### [EXERCISE DETAILS]
All of the data below needs to be set down once more, exactly as written.

═════ STORED DATA ═════

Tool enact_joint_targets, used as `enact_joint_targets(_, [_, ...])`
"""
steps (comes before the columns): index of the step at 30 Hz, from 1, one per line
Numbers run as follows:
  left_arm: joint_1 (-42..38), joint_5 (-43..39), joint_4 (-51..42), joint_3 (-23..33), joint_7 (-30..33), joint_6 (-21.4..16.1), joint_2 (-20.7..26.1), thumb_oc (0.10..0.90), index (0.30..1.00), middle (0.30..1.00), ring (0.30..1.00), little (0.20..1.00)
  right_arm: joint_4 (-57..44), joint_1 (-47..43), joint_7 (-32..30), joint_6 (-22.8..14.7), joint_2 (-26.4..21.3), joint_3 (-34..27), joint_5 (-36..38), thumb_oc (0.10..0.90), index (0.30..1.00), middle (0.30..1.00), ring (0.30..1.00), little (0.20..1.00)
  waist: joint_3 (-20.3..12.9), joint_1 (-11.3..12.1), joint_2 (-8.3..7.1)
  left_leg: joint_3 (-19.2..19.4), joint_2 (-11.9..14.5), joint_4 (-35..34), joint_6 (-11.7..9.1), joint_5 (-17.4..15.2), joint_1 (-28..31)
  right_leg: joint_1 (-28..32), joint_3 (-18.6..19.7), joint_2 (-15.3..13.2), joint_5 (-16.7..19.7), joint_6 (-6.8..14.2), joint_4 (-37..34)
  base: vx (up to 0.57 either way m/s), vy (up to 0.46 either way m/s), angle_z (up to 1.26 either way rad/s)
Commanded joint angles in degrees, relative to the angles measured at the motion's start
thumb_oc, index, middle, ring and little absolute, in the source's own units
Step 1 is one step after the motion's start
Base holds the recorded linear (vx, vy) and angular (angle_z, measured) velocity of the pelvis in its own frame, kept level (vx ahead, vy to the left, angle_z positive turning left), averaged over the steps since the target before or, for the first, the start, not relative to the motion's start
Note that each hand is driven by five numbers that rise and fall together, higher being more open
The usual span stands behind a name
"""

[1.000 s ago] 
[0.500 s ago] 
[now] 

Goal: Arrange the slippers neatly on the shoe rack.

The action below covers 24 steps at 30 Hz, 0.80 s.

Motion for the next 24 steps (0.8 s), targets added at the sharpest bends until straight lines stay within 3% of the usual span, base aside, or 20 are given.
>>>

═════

### [RESULT]
Tool enact_joint_targets, used as `enact_joint_targets(_, [_, ...])`
"""
steps (comes before the columns): index of the step at 30 Hz, from 1, one per line
Numbers run as follows:
  left_arm: joint_1 (-42..38), joint_5 (-43..39), joint_4 (-51..42), joint_3 (-23..33), joint_7 (-30..33), joint_6 (-21.4..16.1), joint_2 (-20.7..26.1), thumb_oc (0.10..0.90), index (0.30..1.00), middle (0.30..1.00), ring (0.30..1.00), little (0.20..1.00)
  right_arm: joint_4 (-57..44), joint_1 (-47..43), joint_7 (-32..30), joint_6 (-22.8..14.7), joint_2 (-26.4..21.3), joint_3 (-34..27), joint_5 (-36..38), thumb_oc (0.10..0.90), index (0.30..1.00), middle (0.30..1.00), ring (0.30..1.00), little (0.20..1.00)
  waist: joint_3 (-20.3..12.9), joint_1 (-11.3..12.1), joint_2 (-8.3..7.1)
  left_leg: joint_3 (-19.2..19.4), joint_2 (-11.9..14.5), joint_4 (-35..34), joint_6 (-11.7..9.1), joint_5 (-17.4..15.2), joint_1 (-28..31)
  right_leg: joint_1 (-28..32), joint_3 (-18.6..19.7), joint_2 (-15.3..13.2), joint_5 (-16.7..19.7), joint_6 (-6.8..14.2), joint_4 (-37..34)
  base: vx (up to 0.57 either way m/s), vy (up to 0.46 either way m/s), angle_z (up to 1.26 either way rad/s)
Commanded joint angles in degrees, relative to the angles measured at the motion's start
thumb_oc, index, middle, ring and little absolute, in the source's own units
Step 1 is one step after the motion's start
Base holds the recorded linear (vx, vy) and angular (angle_z, measured) velocity of the pelvis in its own frame, kept level (vx ahead, vy to the left, angle_z positive turning left), averaged over the steps since the target before or, for the first, the start, not relative to the motion's start
Note that each hand is driven by five numbers that rise and fall together, higher being more open
The usual span stands behind a name
"""

[1.000 s ago] 
[0.500 s ago] 
[now] 

Goal: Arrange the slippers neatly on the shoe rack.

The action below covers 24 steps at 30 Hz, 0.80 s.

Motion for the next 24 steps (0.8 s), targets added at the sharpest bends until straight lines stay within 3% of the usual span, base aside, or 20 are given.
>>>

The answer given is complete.